**Task description:** In the listing below, find every line containing "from" and copy it out.
── Data for review
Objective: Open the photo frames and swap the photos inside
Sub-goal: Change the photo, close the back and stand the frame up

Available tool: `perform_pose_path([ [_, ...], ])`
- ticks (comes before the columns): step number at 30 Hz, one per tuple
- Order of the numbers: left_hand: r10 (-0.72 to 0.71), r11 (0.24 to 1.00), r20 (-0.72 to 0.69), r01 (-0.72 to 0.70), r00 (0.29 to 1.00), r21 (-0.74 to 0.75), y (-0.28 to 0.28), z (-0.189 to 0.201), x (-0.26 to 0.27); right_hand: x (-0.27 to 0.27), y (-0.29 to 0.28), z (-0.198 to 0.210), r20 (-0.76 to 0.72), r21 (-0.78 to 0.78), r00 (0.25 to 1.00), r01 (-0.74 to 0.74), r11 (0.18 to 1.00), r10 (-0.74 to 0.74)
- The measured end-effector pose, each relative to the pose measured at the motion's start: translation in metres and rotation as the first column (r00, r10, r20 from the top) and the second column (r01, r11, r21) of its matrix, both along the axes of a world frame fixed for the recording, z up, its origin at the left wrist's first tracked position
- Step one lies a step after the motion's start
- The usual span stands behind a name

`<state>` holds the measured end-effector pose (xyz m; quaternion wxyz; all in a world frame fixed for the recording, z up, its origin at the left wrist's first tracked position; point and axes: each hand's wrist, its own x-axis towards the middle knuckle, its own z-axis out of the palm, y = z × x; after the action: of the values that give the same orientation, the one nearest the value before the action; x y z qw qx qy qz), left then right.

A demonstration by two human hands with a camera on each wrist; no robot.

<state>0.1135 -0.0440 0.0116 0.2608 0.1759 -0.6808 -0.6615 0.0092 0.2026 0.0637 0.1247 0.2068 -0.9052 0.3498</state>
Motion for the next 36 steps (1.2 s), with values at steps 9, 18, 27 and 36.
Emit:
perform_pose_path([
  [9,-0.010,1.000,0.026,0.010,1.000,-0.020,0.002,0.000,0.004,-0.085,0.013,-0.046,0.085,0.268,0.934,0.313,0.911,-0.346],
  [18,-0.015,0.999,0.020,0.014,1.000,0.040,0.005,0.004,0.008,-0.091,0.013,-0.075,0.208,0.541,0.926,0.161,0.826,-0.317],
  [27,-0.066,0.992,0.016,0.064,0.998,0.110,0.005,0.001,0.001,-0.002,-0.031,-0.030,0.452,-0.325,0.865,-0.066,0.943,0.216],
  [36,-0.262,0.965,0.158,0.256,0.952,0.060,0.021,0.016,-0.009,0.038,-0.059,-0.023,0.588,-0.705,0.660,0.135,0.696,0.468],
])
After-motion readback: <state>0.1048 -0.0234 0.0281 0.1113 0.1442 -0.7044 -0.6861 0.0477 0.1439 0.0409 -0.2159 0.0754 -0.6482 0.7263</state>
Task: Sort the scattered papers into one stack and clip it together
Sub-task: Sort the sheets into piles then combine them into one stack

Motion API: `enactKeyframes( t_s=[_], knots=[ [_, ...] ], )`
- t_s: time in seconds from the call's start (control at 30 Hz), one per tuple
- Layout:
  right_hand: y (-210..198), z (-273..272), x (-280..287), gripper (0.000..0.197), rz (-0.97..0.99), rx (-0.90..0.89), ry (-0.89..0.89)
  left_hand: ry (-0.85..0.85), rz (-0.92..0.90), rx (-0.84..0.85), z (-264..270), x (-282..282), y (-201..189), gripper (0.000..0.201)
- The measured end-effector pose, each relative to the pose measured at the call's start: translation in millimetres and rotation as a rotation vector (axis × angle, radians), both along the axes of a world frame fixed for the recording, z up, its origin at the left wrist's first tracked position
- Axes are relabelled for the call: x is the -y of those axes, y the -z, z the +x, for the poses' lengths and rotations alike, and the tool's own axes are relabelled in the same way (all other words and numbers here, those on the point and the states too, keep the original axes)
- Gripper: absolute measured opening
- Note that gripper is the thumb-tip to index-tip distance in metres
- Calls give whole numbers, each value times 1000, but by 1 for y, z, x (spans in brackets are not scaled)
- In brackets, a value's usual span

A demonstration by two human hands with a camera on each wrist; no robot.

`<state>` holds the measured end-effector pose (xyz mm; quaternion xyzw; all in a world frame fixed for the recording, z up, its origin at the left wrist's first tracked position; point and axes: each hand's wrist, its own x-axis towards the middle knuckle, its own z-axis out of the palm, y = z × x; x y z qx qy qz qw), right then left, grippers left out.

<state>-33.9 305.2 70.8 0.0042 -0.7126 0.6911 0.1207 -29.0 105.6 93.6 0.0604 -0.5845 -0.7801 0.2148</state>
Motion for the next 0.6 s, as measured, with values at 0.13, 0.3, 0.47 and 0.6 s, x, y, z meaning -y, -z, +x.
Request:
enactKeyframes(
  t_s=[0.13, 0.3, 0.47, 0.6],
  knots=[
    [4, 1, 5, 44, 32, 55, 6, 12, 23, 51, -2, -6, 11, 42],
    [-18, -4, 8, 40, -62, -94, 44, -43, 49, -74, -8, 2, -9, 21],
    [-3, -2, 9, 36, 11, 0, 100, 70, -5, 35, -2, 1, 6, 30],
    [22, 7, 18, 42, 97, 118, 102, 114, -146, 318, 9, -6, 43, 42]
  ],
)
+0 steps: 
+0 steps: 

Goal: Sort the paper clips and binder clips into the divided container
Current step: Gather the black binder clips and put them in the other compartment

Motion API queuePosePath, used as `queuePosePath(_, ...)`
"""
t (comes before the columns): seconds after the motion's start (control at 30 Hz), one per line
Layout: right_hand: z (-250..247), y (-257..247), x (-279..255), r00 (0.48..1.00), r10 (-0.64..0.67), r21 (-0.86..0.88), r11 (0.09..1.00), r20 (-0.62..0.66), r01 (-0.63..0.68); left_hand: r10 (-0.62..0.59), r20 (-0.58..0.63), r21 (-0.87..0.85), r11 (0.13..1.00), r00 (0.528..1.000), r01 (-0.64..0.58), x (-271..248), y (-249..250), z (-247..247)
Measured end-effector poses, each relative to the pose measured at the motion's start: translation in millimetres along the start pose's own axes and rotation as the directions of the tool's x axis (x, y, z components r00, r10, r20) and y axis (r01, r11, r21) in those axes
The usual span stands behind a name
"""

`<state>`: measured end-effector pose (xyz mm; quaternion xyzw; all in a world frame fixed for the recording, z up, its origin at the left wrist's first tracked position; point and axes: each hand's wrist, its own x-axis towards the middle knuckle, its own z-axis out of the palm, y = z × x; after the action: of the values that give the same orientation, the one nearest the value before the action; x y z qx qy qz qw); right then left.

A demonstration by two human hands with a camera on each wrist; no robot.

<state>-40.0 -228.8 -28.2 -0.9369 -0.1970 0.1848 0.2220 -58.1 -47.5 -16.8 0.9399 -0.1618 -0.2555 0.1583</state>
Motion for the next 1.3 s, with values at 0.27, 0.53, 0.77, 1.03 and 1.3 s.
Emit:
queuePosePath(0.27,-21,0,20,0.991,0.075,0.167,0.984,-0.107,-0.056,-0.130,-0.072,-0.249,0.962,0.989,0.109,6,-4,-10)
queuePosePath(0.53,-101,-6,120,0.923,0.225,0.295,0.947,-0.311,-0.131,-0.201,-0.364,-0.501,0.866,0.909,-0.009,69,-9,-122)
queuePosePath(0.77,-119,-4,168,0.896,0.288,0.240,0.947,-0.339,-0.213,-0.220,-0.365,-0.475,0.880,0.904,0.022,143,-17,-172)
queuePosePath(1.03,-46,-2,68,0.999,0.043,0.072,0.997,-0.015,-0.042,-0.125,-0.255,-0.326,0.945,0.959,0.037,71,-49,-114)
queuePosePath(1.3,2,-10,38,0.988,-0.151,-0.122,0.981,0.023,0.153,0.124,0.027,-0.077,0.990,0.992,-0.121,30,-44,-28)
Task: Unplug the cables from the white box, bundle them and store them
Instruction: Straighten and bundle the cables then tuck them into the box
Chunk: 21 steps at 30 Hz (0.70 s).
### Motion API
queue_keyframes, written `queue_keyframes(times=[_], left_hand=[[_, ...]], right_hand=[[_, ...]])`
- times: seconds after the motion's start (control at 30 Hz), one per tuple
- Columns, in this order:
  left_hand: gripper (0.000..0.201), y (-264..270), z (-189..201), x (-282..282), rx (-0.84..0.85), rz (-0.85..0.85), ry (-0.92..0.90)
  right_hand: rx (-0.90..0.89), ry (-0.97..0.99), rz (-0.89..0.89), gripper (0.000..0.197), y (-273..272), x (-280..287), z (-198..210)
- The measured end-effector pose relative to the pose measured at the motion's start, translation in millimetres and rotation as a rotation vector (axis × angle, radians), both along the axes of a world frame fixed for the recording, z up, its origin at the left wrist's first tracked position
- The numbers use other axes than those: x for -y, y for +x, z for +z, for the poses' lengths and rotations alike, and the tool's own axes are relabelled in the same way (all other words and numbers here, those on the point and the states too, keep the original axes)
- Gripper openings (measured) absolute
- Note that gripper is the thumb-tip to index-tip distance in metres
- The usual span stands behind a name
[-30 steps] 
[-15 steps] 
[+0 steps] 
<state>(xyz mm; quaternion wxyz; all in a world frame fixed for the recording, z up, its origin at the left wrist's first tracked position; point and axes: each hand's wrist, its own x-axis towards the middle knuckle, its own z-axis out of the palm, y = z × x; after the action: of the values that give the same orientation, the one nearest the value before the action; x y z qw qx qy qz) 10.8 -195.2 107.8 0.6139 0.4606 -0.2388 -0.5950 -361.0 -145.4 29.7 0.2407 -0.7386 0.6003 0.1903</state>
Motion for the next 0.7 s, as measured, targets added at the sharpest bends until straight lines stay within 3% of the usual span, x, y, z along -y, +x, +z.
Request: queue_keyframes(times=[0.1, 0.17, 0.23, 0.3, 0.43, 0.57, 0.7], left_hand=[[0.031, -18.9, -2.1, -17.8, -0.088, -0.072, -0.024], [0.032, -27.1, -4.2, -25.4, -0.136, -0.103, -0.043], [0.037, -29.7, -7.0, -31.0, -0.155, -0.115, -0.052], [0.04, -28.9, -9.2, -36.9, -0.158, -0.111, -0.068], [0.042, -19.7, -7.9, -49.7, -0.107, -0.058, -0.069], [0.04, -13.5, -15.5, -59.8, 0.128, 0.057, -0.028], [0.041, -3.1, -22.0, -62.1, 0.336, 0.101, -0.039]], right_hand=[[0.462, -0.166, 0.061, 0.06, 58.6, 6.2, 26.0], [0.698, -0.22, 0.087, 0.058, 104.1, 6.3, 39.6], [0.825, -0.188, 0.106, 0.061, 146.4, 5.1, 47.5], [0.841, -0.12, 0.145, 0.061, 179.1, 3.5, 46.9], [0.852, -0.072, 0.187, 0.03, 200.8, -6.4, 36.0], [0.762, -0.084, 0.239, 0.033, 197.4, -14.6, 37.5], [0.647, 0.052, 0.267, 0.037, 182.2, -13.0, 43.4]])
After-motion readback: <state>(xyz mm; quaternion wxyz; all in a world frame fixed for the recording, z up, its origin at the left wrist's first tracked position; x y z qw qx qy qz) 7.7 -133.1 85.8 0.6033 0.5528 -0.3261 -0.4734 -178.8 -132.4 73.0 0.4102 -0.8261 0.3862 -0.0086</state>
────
**Result below:**
- The measured end-effector pose, each relative to the pose measured at the motion's start: translation in metres and rotation as the first column (r00, r10, r20 from the top) and the second column (r01, r11, r21) of its matrix, both along the axes of a world frame fixed for the recording, z up, its origin at the left wrist's first tracked position
- t_s: time in seconds from the call's start (control at 30 Hz), one per tuple
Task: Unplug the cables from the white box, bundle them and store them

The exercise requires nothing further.